-->

Friday 4 October 2013

Loading MongoDB with Talend : easy way

Hi all,

Today, I’m going to summarize some easy steps to load mongoDB with Talend. Well, this won’t be a very detailed article, only a quick reminder on how to do, hoping to give you a leg up.

Mongodb ?

Mongodb is and open source document database, part of the NoSQL paradigm. Main key features are :

Document oriented storage ?

Data is not stored in term of rows with a fixed schema. Data is stored under the form of documents (json documents) and each of these documents can have its own schema. We talk about schema-less documents.

Here is a simple document (snapshot from mongoDB site).

image

The data you see here is a row. Well … is a document, let’s use the appropriate naming. This document has a key (_id) and fields (name, birth …). Schema less means that the field “death”, for instance, could be missing (in the case death didn’t occur – Turing would be 101 y/o), or the extra field “addictions” could be present in case of known addictions for Turing (he had not of course).

Please note that documents are json objects. That means a field can store a simple string, or some more complex structures : another json object, an array (like “contribs” above) …

This is not the topic here, but I hope you can feel the power of schema-less document oriented databases.

Using Talend to load mongoDB : two ways

You have two options :

My position, based on testing I recently made, is : using your own java routines (instead of Talend native components) will give you :

  • more flexibility and control on your documents before inserting
  • better insertion/update performance. I say BETTER : some testing, at constant perimeter, showed a 100x gap.

Never the less, I’m using Talend with great pleasure and will publish a post on how to use these dedicated components.

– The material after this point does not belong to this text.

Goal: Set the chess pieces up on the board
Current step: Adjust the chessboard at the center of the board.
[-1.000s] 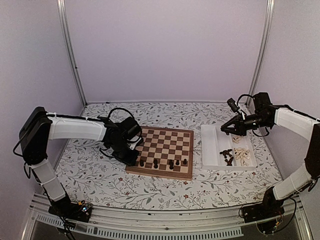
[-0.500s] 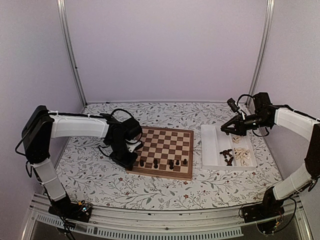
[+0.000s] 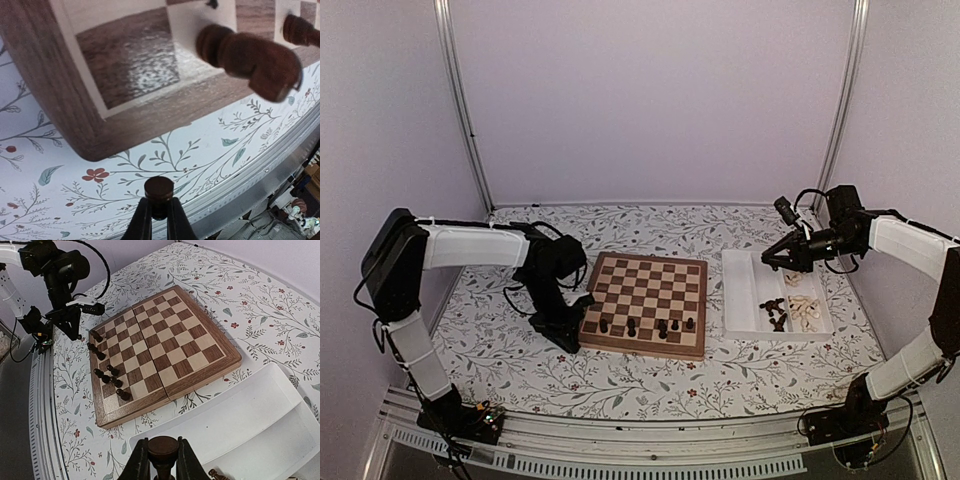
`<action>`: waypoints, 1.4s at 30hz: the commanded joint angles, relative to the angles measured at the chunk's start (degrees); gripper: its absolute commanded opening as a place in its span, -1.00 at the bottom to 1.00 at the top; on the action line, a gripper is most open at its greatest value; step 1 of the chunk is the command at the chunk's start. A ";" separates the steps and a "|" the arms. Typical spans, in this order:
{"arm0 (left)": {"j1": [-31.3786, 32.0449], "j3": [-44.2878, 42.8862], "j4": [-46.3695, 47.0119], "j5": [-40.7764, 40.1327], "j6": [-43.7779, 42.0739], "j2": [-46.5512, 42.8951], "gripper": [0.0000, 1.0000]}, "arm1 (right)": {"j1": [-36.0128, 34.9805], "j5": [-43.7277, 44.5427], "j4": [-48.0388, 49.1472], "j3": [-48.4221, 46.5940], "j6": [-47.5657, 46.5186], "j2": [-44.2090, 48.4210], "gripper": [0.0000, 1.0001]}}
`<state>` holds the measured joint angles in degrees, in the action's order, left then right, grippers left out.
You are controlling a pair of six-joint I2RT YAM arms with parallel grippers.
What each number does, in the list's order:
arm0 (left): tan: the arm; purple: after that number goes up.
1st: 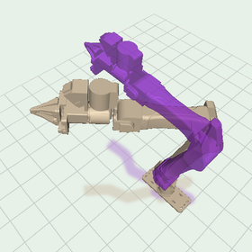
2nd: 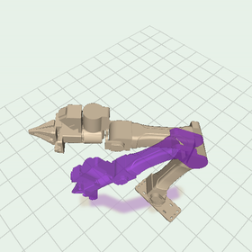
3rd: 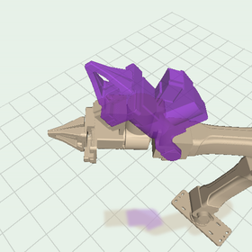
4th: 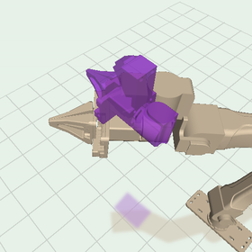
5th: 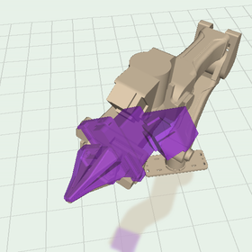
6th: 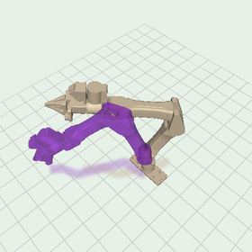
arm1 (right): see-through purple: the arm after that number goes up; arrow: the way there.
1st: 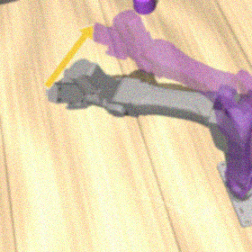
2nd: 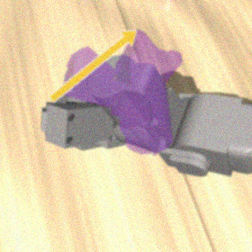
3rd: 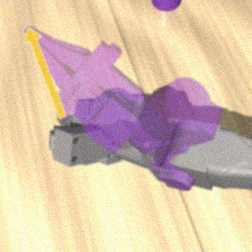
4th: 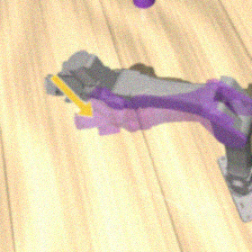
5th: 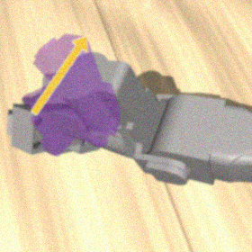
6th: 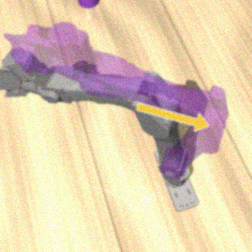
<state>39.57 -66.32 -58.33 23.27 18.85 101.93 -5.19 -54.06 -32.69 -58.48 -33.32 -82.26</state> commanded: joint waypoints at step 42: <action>-10.02 -12.75 -3.51 11.04 -6.58 10.70 -1.00 | 0.09 -1.03 -1.35 0.38 -1.22 -1.24 -0.75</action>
<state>31.09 -80.55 -64.14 27.59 11.46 114.54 -5.19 -54.15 -33.26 -58.48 -33.93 -82.89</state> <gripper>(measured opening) 0.095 0.157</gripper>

Giving you a leg up : a simple job to load/update json documents in mongoDB

Well, to give you a leg, I created a very simple job. Of course, this is quite simple. I have tons of other jobs with really heavy transformations but the idea is the same.

image

First step :

Load mongoDB driver from the official web site. You will find the drivers here : http://docs.mongodb.org/ecosystem/drivers/downloads/. In our example, we need the java driver. Go here for the lastest release : https://github.com/mongodb/mongo-java-driver/releases. Then, use a tLibraryLoad to point to the jar file on your hard drive, ex : mongo-2.9.3.jar.

Second step :

You need to connect to mongoDB. This is quite simple with the java driver api and with the use of a tjava component. By the way, here is a link about this api : http://api.mongodb.org/java/

The imports are like below (I have lots of imports here because of copy/paste from a custom job :

image

The java code is like below. Pretty self explanatory :

image

Third step :

A basic relational source component. In my example, I use a tMysqlInput with a classical SELECT statement : select _id, col1, col2, col3, col4, col5, col6, col7, col8, col9, col10 from source_table;

Fourth component : here is the magic !

image

First, retrieve the collection object previously stored in a globalmap. Then instanciate a query object and initialize with the _id from the collection (see mongoDB documentation to learn more about collection ids). Create a document object and initialize by appending all the columns you want to load into mongoDB. Close by calling the get() method, and you are done.

Now only call the update method and give the appropiate arguments :

  • query : the query previously
  • doc : the document you just created
  • bool1 : upsert : will insert if _id not existing, otherwise will update
  • bool2 : multi : will update multi documents if existing.

Adding more complex objects to the insert step

Of course, this example is quite simple : creating one field for one column. But you can map a complex json object to a field. Simple process your data and store the result in a DBObject. Then, later, you can map this DBObject into a Talend column and finally into a field in the .append method :

. append(“json_object”,input_row.json_object)    where input_row.json_object is a Talend field having the type “object”.